# Task instructions
Having read the material, return every line of it exactly.

# Collected data
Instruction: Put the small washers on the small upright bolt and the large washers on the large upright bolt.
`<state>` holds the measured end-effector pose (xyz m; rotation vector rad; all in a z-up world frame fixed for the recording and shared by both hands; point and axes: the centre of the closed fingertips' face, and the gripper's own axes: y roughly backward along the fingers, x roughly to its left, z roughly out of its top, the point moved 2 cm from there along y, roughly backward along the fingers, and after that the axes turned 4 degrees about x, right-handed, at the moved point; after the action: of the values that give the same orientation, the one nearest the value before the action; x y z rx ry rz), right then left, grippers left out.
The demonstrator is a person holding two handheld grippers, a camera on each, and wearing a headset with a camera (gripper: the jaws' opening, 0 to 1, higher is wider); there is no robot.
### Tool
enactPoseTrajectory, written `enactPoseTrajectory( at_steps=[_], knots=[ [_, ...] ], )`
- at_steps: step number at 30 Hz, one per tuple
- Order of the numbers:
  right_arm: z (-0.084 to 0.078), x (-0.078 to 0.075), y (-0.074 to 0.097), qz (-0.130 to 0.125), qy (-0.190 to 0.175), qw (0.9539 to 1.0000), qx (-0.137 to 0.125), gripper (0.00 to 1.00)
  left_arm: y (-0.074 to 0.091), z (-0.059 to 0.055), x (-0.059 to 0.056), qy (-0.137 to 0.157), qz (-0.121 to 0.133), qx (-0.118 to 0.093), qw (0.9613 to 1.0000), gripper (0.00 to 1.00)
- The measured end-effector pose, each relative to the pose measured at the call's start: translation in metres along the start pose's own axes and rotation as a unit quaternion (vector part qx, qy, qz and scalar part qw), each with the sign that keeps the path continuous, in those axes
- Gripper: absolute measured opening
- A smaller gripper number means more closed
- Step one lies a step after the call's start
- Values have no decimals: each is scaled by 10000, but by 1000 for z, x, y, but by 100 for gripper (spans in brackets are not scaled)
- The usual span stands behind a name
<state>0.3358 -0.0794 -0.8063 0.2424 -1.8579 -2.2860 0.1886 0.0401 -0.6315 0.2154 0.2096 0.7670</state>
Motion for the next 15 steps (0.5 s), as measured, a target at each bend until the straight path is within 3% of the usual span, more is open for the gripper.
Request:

# Exercise response
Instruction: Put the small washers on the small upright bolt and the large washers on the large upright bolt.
`<state>` holds the measured end-effector pose (xyz m; rotation vector rad; all in a z-up world frame fixed for the recording and shared by both hands; point and axes: the centre of the closed fingertips' face, and the gripper's own axes: y roughly backward along the fingers, x roughly to its left, z roughly out of its top, the point moved 2 cm from there along y, roughly backward along the fingers, and after that the axes turned 4 degrees about x, right-handed, at the moved point; after the action: of the values that give the same orientation, the one nearest the value before the action; x y z rx ry rz), right then left, grippers left out.
The demonstrator is a person holding two handheld grippers, a camera on each, and wearing a headset with a camera (gripper: the jaws' opening, 0 to 1, higher is wider); there is no robot.
### Tool
enactPoseTrajectory, written `enactPoseTrajectory( at_steps=[_], knots=[ [_, ...] ], )`
- at_steps: step number at 30 Hz, one per tuple
- Order of the numbers:
  right_arm: z (-0.084 to 0.078), x (-0.078 to 0.075), y (-0.074 to 0.097), qz (-0.130 to 0.125), qy (-0.190 to 0.175), qw (0.9539 to 1.0000), qx (-0.137 to 0.125), gripper (0.00 to 1.00)
  left_arm: y (-0.074 to 0.091), z (-0.059 to 0.055), x (-0.059 to 0.056), qy (-0.137 to 0.157), qz (-0.121 to 0.133), qx (-0.118 to 0.093), qw (0.9613 to 1.0000), gripper (0.00 to 1.00)
- The measured end-effector pose, each relative to the pose measured at the call's start: translation in metres along the start pose's own axes and rotation as a unit quaternion (vector part qx, qy, qz and scalar part qw), each with the sign that keeps the path continuous, in those axes
- Gripper: absolute measured opening
- A smaller gripper number means more closed
- Step one lies a step after the call's start
- Values have no decimals: each is scaled by 10000, but by 1000 for z, x, y, but by 100 for gripper (spans in brackets are not scaled)
- The usual span stands behind a name
<state>0.3358 -0.0794 -0.8063 0.2424 -1.8579 -2.2860 0.1886 0.0401 -0.6315 0.2154 0.2096 0.7670</state>
Motion for the next 15 steps (0.5 s), as measured, a target at each bend until the straight path is within 3% of the usual span, more is open for the gripper.
Request:

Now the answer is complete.